§ RECORDED DATA
####################
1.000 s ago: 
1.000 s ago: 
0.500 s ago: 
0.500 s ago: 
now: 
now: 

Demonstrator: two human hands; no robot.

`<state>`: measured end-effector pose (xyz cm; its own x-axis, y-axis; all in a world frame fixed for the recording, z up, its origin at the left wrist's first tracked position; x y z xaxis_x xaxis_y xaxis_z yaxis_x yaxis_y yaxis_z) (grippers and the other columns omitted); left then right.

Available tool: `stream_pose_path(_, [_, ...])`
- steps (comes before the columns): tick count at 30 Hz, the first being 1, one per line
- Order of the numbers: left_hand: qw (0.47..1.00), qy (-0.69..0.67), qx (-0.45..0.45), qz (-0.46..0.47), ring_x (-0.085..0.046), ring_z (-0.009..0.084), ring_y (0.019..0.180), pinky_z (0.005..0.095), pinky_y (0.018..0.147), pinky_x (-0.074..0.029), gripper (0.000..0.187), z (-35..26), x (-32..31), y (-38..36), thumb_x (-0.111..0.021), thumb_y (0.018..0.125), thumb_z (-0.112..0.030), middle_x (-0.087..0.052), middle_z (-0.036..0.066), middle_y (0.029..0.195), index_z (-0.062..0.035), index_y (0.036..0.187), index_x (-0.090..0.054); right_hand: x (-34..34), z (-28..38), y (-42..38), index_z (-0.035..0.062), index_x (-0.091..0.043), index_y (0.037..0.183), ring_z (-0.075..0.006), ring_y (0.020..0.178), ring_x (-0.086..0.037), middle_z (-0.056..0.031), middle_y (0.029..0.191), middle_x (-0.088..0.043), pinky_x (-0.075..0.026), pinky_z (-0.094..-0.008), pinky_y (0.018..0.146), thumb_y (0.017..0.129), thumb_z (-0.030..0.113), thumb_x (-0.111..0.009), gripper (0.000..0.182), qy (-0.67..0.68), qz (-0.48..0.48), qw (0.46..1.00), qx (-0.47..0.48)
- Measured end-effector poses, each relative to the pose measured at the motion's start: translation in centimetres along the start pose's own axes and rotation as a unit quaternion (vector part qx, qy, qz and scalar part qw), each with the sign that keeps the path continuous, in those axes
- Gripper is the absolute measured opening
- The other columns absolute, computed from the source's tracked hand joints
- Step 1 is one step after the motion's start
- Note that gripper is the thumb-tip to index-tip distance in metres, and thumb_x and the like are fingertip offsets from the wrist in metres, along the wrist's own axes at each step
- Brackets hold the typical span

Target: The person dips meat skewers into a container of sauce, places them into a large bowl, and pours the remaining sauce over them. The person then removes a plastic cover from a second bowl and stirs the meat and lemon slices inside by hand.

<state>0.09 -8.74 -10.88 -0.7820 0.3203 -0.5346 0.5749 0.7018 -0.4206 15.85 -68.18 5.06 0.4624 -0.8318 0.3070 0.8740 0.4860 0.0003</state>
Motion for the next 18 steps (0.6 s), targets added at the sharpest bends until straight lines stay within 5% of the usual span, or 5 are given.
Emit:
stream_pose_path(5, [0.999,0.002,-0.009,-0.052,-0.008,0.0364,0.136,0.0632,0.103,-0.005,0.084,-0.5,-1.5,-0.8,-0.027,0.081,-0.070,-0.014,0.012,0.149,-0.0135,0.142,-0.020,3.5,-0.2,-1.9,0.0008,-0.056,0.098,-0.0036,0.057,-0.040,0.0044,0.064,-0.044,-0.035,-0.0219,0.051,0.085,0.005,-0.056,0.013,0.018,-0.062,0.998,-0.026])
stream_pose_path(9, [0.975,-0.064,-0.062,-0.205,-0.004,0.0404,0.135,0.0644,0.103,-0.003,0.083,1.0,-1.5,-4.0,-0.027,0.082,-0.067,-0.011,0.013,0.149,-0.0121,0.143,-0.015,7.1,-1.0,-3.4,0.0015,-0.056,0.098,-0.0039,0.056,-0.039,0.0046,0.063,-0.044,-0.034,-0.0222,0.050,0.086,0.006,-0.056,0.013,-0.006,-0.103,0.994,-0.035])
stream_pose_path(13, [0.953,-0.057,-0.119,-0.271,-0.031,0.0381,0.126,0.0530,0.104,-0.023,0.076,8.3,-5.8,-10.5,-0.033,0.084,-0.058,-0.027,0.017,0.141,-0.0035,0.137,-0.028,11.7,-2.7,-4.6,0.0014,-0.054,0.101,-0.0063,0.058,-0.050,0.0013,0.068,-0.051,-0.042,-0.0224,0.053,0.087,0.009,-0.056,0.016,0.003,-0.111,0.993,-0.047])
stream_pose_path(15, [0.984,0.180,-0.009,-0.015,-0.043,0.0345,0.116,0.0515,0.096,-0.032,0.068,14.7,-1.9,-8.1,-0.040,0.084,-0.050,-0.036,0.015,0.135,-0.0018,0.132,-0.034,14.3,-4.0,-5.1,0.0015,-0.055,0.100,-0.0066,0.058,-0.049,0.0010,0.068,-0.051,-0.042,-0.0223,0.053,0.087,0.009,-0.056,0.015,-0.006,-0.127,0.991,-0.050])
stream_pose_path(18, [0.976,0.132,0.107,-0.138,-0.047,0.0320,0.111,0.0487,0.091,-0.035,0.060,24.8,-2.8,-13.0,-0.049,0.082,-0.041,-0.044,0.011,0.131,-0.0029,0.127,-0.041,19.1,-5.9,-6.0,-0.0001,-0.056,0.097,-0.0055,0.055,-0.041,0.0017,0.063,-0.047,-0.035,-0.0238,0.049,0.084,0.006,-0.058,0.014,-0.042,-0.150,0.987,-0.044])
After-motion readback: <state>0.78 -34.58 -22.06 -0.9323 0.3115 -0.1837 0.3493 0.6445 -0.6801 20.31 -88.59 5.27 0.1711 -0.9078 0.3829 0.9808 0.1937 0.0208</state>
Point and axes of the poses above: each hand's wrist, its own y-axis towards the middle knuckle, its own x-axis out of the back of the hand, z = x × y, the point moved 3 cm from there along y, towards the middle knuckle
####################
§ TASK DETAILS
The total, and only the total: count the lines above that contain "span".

§ RESULT FOR THIS TASK
2